[Start of section]
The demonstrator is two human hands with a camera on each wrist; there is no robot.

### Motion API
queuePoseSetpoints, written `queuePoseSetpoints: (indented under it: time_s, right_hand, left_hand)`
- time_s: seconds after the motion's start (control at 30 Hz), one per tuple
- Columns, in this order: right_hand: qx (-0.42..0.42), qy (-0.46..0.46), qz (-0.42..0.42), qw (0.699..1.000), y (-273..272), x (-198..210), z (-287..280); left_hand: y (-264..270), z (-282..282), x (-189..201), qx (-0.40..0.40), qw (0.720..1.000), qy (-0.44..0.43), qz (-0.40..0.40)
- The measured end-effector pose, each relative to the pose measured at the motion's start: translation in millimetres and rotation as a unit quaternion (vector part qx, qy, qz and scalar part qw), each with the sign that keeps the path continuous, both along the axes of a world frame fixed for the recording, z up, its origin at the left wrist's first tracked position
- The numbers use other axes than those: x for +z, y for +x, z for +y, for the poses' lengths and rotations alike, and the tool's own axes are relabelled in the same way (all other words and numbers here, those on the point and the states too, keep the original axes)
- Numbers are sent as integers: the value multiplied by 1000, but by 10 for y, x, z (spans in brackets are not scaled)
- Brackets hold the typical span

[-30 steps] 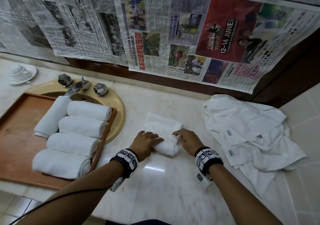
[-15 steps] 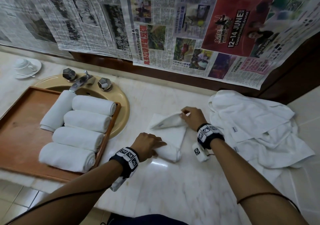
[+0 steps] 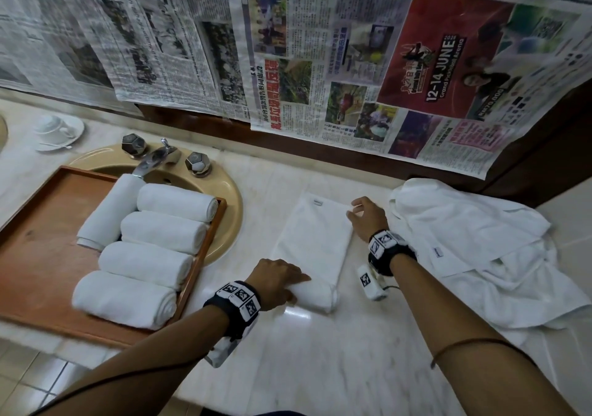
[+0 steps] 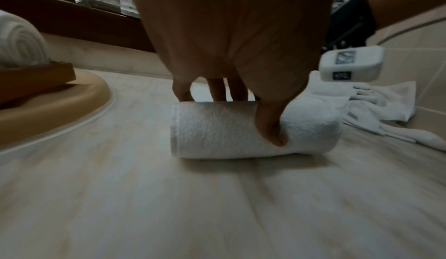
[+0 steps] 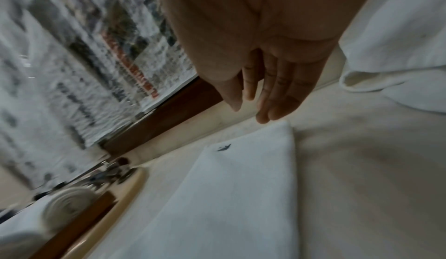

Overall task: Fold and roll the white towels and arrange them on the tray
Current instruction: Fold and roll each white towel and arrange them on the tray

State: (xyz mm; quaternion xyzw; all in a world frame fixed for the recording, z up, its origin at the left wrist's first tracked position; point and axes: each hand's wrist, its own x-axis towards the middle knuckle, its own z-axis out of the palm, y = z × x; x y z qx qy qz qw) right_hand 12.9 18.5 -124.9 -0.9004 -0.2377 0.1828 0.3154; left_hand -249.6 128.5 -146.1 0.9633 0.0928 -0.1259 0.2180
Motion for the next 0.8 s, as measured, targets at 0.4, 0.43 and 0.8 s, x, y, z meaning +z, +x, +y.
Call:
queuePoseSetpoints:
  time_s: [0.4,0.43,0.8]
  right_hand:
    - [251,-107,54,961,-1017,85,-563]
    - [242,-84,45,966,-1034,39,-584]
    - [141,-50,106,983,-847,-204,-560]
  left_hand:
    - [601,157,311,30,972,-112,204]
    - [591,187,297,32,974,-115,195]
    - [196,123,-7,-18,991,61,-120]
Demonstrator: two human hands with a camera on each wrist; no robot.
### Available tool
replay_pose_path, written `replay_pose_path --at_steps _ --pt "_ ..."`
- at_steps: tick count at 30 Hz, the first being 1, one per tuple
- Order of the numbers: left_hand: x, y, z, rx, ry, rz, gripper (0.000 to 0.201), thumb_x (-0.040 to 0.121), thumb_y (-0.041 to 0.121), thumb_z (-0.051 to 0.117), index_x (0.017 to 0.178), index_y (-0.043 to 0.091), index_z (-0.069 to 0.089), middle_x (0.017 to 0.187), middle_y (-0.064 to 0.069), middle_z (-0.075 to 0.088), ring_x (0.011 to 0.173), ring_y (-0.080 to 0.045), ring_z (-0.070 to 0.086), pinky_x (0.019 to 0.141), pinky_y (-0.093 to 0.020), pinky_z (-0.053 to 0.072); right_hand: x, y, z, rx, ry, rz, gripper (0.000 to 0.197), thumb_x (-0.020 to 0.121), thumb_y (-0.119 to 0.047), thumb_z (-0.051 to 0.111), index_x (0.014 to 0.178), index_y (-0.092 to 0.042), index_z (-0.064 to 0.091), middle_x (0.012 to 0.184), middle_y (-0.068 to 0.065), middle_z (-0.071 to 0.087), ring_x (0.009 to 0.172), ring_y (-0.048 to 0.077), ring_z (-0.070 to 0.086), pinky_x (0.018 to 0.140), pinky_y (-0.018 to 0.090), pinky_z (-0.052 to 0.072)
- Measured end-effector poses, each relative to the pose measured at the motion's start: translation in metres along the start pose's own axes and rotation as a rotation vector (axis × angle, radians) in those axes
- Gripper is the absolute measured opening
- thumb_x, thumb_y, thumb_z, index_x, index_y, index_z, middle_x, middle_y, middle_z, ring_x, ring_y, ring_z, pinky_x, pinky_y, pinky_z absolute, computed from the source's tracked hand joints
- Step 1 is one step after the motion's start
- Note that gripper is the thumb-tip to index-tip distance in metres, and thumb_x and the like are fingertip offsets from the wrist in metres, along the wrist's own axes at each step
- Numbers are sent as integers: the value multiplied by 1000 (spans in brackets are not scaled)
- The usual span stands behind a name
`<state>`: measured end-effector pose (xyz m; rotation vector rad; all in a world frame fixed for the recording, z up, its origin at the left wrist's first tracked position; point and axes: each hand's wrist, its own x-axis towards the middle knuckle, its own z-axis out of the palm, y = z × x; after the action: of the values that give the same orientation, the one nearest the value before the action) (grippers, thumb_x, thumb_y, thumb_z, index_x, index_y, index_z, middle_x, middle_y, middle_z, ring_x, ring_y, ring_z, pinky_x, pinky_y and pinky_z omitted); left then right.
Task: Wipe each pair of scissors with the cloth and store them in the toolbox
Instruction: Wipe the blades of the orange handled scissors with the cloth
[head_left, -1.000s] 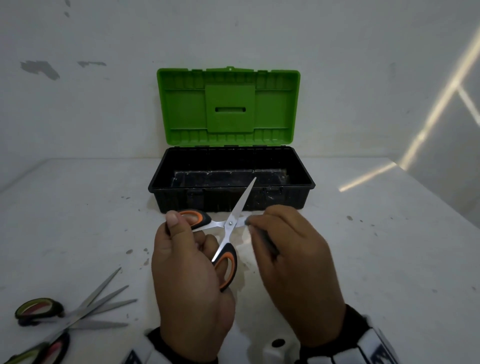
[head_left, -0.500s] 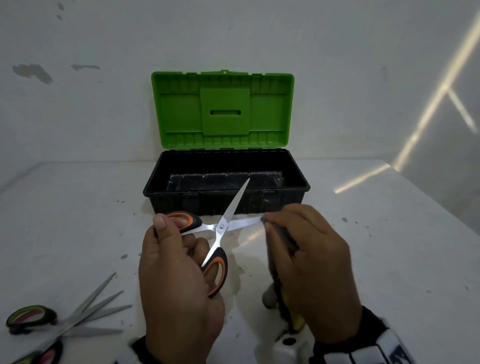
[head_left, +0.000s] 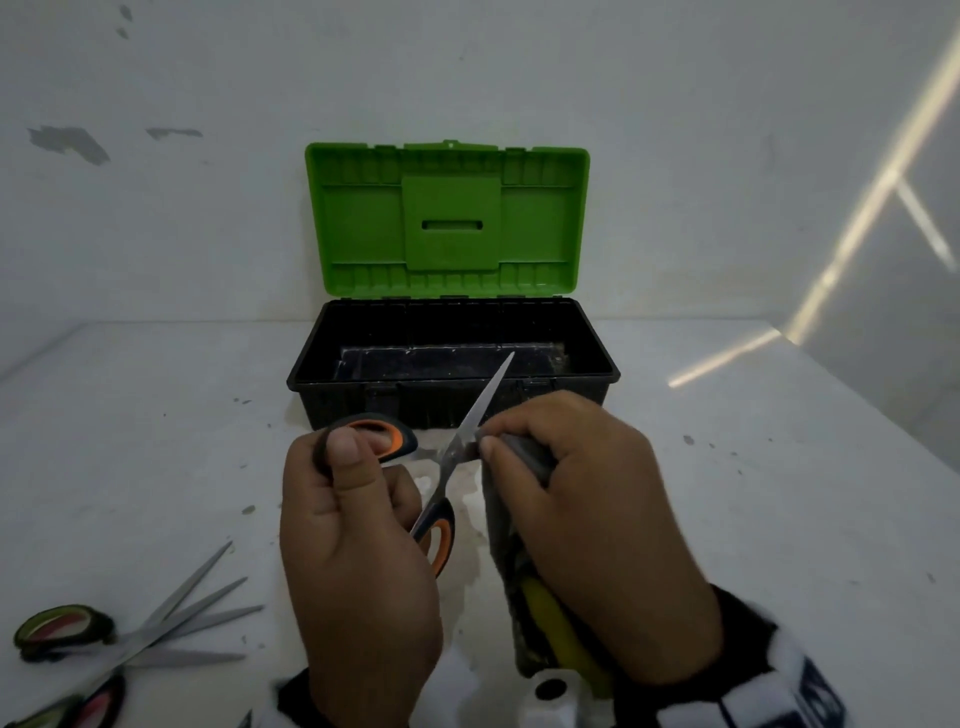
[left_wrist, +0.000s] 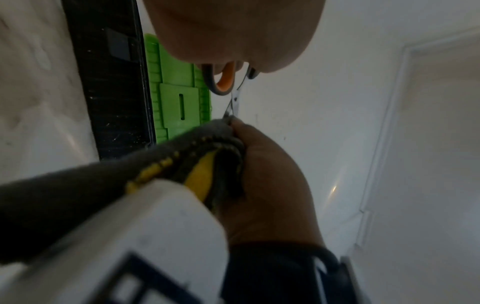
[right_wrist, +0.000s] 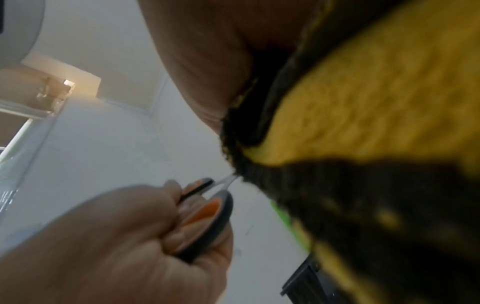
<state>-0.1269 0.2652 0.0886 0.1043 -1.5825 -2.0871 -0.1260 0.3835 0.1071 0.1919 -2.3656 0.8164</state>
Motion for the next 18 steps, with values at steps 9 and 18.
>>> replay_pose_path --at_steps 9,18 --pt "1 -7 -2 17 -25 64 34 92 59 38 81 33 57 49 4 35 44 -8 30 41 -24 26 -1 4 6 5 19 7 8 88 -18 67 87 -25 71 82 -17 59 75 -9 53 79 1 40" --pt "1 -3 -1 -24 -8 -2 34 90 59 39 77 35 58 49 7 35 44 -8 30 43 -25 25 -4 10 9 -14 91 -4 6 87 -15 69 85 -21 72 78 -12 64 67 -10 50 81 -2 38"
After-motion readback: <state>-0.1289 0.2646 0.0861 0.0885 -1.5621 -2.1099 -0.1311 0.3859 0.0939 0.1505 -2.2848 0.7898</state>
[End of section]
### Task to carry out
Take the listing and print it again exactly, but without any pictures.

### Your solution
The demonstrator is two human hands with a camera on each wrist; there is no robot.

### Motion API
queuePoseSetpoints, written `queuePoseSetpoints: (indented under it: time_s, right_hand, left_hand)`
- time_s: seconds after the motion's start (control at 30 Hz), one per tuple
- Columns, in this order: right_hand: qx (-0.42..0.42), qy (-0.46..0.46), qz (-0.42..0.42), qw (0.699..1.000), y (-273..272), x (-198..210), z (-287..280); left_hand: y (-264..270), z (-282..282), x (-189..201), qx (-0.40..0.40), qw (0.720..1.000), qy (-0.44..0.43), qz (-0.40..0.40)
- The measured end-effector pose, each relative to the pose measured at the motion's start: translation in millimetres and rotation as a unit quaternion (vector part qx, qy, qz and scalar part qw), each with the sign that keeps the path continuous, both along the axes of a world frame fixed for the recording, z up, its origin at the left wrist's first tracked position
- The numbers use other axes than those: x for +z, y for +x, z for +y, for the poses' lengths and rotations alike, and the tool's own axes are relabelled in the same way (all other words and numbers here, those on the point and the states too, keep the original axes)
- Numbers are sent as integers: the value multiplied by 1000, but by 10 for y, x, z (spans in brackets are not scaled)
- Brackets hold the typical span

[-30 steps] 
[-15 steps] 
[+0 steps] 
[+0 steps] 
[+0 steps] 

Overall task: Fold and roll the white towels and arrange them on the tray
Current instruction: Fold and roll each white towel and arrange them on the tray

State: (xyz mm; quaternion xyzw; all in a world frame fixed for the recording, z up, its origin at the left wrist's first tracked position; point and axes: each hand's wrist, its own x-axis towards the middle knuckle, its own z-axis out of the palm, y = z × x; x y z qx qy qz qw) right_hand 12.9 18.5 -124.9 -0.9004 -0.2377 0.1828 0.3154; left_hand -249.6 128.5 -146.1 0.9633 0.0928 -0.1259 0.2180
Motion for the next 0.8 s, as measured, targets at 0.4, 0.43 and 0.8 s, x, y, z meaning +z, +x, +y.
Call:
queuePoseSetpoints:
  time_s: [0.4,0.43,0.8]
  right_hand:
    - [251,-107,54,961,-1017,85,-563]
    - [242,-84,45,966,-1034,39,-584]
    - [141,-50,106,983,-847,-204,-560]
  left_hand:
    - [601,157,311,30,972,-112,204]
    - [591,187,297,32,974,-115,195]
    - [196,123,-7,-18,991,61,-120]
Demonstrator: two human hands with a camera on each wrist; no robot.
### Available tool
replay_pose_path, written `replay_pose_path --at_steps _ --pt "_ ..."`
- at_steps: tick count at 30 Hz, the first being 1, one per tuple
- Order of the numbers: left_hand: x, y, z, rx, ry, rz, gripper (0.000 to 0.201), thumb_x (-0.040 to 0.121), thumb_y (-0.041 to 0.121), thumb_z (-0.051 to 0.117), index_x (0.017 to 0.178), index_y (-0.043 to 0.091), index_z (-0.069 to 0.089), middle_x (0.017 to 0.187), middle_y (-0.064 to 0.069), middle_z (-0.075 to 0.088), ring_x (0.011 to 0.173), ring_y (-0.080 to 0.045), ring_z (-0.070 to 0.086), pinky_x (0.019 to 0.141), pinky_y (-0.093 to 0.020), pinky_z (-0.053 to 0.072); right_hand: x, y, z, rx, ry, rz, gripper (0.000 to 0.197), thumb_x (-0.020 to 0.121), thumb_y (-0.119 to 0.047), thumb_z (-0.051 to 0.111), index_x (0.014 to 0.178), index_y (-0.092 to 0.042), index_z (-0.064 to 0.091), middle_x (0.012 to 0.184), middle_y (-0.068 to 0.065), middle_z (-0.071 to 0.087), ring_x (0.009 to 0.172), ring_y (-0.048 to 0.077), ring_z (-0.070 to 0.086), pinky_x (0.018 to 0.140), pinky_y (-0.018 to 0.090), pinky_z (-0.052 to 0.072)
- Measured end-effector poses, each relative to the pose measured at the motion's start: translation in metres along the start pose's own axes and rotation as a rotation vector (axis × angle, radians) in those axes
- Gripper is the absolute measured opening
- thumb_x, thumb_y, thumb_z, index_x, index_y, index_z, middle_x, middle_y, middle_z, ring_x, ring_y, ring_z, pinky_x, pinky_y, pinky_z absolute, computed from the source's tracked hand joints
- Step 1 is one step after the motion's start
- Note that gripper is the thumb-tip to index-tip distance in metres, and thumb_x and the like are fingertip offsets from the wrist in metres, along the wrist's own axes at each step
- Numbers are sent as integers: the value multiplied by 1000 (spans in brackets are not scaled)
- The usual span stands behind a name
`<state>`: measured end-effector pose (xyz m; rotation vector rad; all in a world frame fixed for the recording, z up, its origin at the left wrist's first tracked position; point and axes: each hand's wrist, its own x-axis towards the middle knuckle, its own z-axis out of the palm, y = z × x; after the action: of the values that give the same orientation, the one nearest the value before the action) (grippers, thumb_x, thumb_y, thumb_z, index_x, index_y, index_z, middle_x, middle_y, middle_z, ring_x, ring_y, ring_z, pinky_x, pinky_y and pinky_z omitted); left then right.
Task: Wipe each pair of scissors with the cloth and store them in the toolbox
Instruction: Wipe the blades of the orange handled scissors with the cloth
[head_left, -1.000s] 
[head_left, -0.500s] 
[head_left, +0.000s] 
[left_wrist, +0.000s] 
[right_wrist, +0.000s] 
<state>-0.1269 0.2652 0.0886 0.1043 -1.5825 -2.0871 -0.1260 0.3835 0.1071 0.1919 -2.3656 0.8164</state>
Motion for the next 18 steps, with values at steps 9 and 18.
>>> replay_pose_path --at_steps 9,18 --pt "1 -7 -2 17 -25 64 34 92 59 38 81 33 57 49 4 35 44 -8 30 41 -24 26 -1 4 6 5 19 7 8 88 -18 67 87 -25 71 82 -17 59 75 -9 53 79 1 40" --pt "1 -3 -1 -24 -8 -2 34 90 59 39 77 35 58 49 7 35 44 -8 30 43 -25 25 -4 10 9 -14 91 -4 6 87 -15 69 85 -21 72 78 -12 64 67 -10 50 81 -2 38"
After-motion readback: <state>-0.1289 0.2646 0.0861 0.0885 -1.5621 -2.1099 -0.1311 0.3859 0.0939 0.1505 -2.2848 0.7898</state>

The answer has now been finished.